Jul. 5th, 2012

sawyl: (Default)
A little while ago, we discovered an interesting GPFS glitch that caused panicky unmounts on some of the systems. When we investigated in detail, we traced the problem to revoke messages from a specific NSD server in the storage cluster and when we examined the network connectivity, we realised that the topology was such that it forbade direct connections to the problem server from the compute environment. Consequently, during token operations involving more than one compute cluster — operations that required arbitration from the NSD server in order to resolve the lack of direct connectivity between the compute clusters — the NSD could not be contacted, triggering a revoke of one of the requesting.

Following this discovery, we've been working on interesting ways to try to work around the communications problem. The US suggested configuring the NSD with an IP alias in a different subnet and using one of the nodes with universal connectivity to act as a router But during a chance conversation with the colleague who was working on implementing the solution, I pointed out that we might be able to solve the problem by altering the subnet mask on the NSD server to partition the topology into directly connected systems and systems that needed to be accessed via that gateway but we would still need come up with a way to route the traffic back from the indirectly connected systems without changing their netmasks, a problem I thought was intractable. So imagine my surprise when my colleague suggested this as a solution!

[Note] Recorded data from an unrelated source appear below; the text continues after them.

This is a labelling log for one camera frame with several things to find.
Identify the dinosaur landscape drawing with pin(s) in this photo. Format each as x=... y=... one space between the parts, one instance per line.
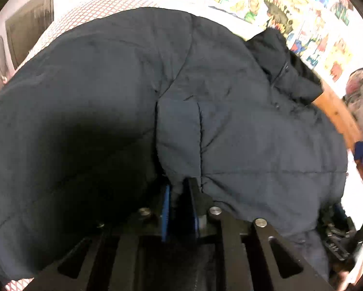
x=284 y=15

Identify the red checkered pillow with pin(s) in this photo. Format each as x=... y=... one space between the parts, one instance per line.
x=87 y=12

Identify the yellow bear drawing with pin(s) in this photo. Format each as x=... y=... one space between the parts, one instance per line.
x=338 y=58

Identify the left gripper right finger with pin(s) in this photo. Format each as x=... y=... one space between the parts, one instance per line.
x=200 y=204

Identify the colourful comic drawing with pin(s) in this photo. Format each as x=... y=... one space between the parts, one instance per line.
x=309 y=40

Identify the dark metal wall door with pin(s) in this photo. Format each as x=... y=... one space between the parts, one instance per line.
x=26 y=26

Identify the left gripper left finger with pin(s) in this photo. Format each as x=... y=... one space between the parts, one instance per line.
x=165 y=213

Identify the wooden bed frame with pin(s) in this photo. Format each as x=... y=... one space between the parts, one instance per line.
x=340 y=116

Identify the black puffer jacket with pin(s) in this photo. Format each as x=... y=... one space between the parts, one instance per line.
x=236 y=115

According to my understanding of IP routing, the determination of whether a system is local or not is made by comparing the network components of an address with the network components of the machine's own interfaces. If the components match, the address is on the local network and the routing table is not examined. If the address is remote, attempts are made to match the target address to entries in the routing table starting with host routes and widening out until the default route is reached as a destination of last resource.

However it turns out that AIX, post 5.1 at least, does not behave like this. Rather it seems to examine the routing table regardless of the network component of the target address, allowing host specific routes to be matched ahead of the local interfaces. Thus my colleague was able to increase the size of the mask on the NSD, add host specific routes on the other side and have the traffic route through the gateway, contrary (to my, at least) theoretic expectations, giving us a nice clean solution to our underlying problem.